Our recommendations for Heteromys taxonomy are summarized below and in Table 3. We maintain the subgenera Heteromys and Xylomys, with the latter remaining monotypic (H. nelsoni). We divide the subgenus Heteromys into 3 species groups: the H. anomalus group (H. anomalus and H. australis), H. desmarestianus group (H. desmarestianus, H. goldmani, H. nubicolens, H. oresterus, and candidate species A, B, C, and D), and the H. gaumeri group (H. gaumeri). We tentatively assign H. teleus and H. oasicus to the H. anomalus species group following Anderson et al. (2006) and suggest that a new species of Heteromys described by Anderson and Gutiérrez (2009) also should tentatively be placed in the H. anomalus group.

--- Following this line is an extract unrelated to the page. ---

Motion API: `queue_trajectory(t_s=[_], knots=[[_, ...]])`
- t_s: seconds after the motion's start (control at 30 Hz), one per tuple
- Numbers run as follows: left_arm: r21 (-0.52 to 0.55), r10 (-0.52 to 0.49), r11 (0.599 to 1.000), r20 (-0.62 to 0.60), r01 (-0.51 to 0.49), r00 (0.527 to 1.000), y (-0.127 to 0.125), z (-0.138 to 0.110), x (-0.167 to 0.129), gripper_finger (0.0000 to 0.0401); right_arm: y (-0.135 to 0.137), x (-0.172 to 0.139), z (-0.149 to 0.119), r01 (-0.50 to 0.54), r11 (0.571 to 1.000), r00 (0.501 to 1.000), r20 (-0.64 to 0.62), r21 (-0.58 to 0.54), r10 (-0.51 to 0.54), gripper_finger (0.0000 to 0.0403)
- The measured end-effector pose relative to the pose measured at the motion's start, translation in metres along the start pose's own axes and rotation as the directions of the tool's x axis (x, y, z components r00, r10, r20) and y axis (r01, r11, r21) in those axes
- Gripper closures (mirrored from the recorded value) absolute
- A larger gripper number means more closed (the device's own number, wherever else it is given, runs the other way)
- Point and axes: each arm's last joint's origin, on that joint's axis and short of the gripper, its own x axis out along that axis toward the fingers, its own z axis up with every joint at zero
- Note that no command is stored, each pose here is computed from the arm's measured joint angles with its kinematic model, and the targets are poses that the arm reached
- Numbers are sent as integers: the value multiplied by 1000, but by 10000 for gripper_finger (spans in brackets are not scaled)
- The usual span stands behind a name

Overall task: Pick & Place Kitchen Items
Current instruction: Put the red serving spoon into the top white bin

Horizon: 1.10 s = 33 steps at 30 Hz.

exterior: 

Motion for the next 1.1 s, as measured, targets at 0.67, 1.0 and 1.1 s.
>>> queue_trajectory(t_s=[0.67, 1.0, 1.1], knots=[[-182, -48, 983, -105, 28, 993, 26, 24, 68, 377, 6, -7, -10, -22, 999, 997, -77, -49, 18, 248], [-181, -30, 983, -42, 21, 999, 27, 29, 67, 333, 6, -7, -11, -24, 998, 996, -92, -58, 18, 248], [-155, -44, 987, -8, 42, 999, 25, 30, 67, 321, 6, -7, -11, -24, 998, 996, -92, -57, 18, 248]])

Valid names for candidate species cannot be suggested at this time, inasmuch as many names are available either in synonymy or as subspecies of H. desmarestianus, and determining the valid name (or proposing a new one) will require additional investigation. Based on their geographic proximity to the localities representing candidate species A, several subspecific names might be applied including H. d. planifrons (Goldman 1937), H. d. underwoodi (Goodwin 1943), and H. d. zonalis (Goldman 1912). Specimens representing candidate species B include individuals collected from the type locality (locality 7 in this study) of H. temporalis (Goldman 1911), a name in synonymy with H. desmarestianus. However, other names with priority might properly be applied to this taxon, including H. longicaudatus, with a type locality of “Mexico” (Gray 1868) and defined by Goldman (1911) to match most nearly specimens of Heteromys from Montecristo [Emiliano Zapata], Tabasco, and H. lepturus (Merriam 1902) described from near Guichicovi, Oaxaca. Genetic data from topotypes would shed light on which, if any, of the available names for this candidate species should be applied. Candidate species C is known from the Pacific lowlands in southern Costa Rica and northern Panama (Fig. 4). Here, the 2 most likely available names are H. d. chiriquensis (Enders 1938) and H. d. repens (Bangs 1902). Candidate species D is represented by only a single specimen from the Panamanian Darien. The most probable name to be applied to this entity would be H. d. crassirostris (Goldman 1912). Clearly, the relatively dense geographic sampling of museum specimens in Mexico and Central America compared with South America will facilitate the morphological revisionary studies necessary to assign names to these candidate taxa.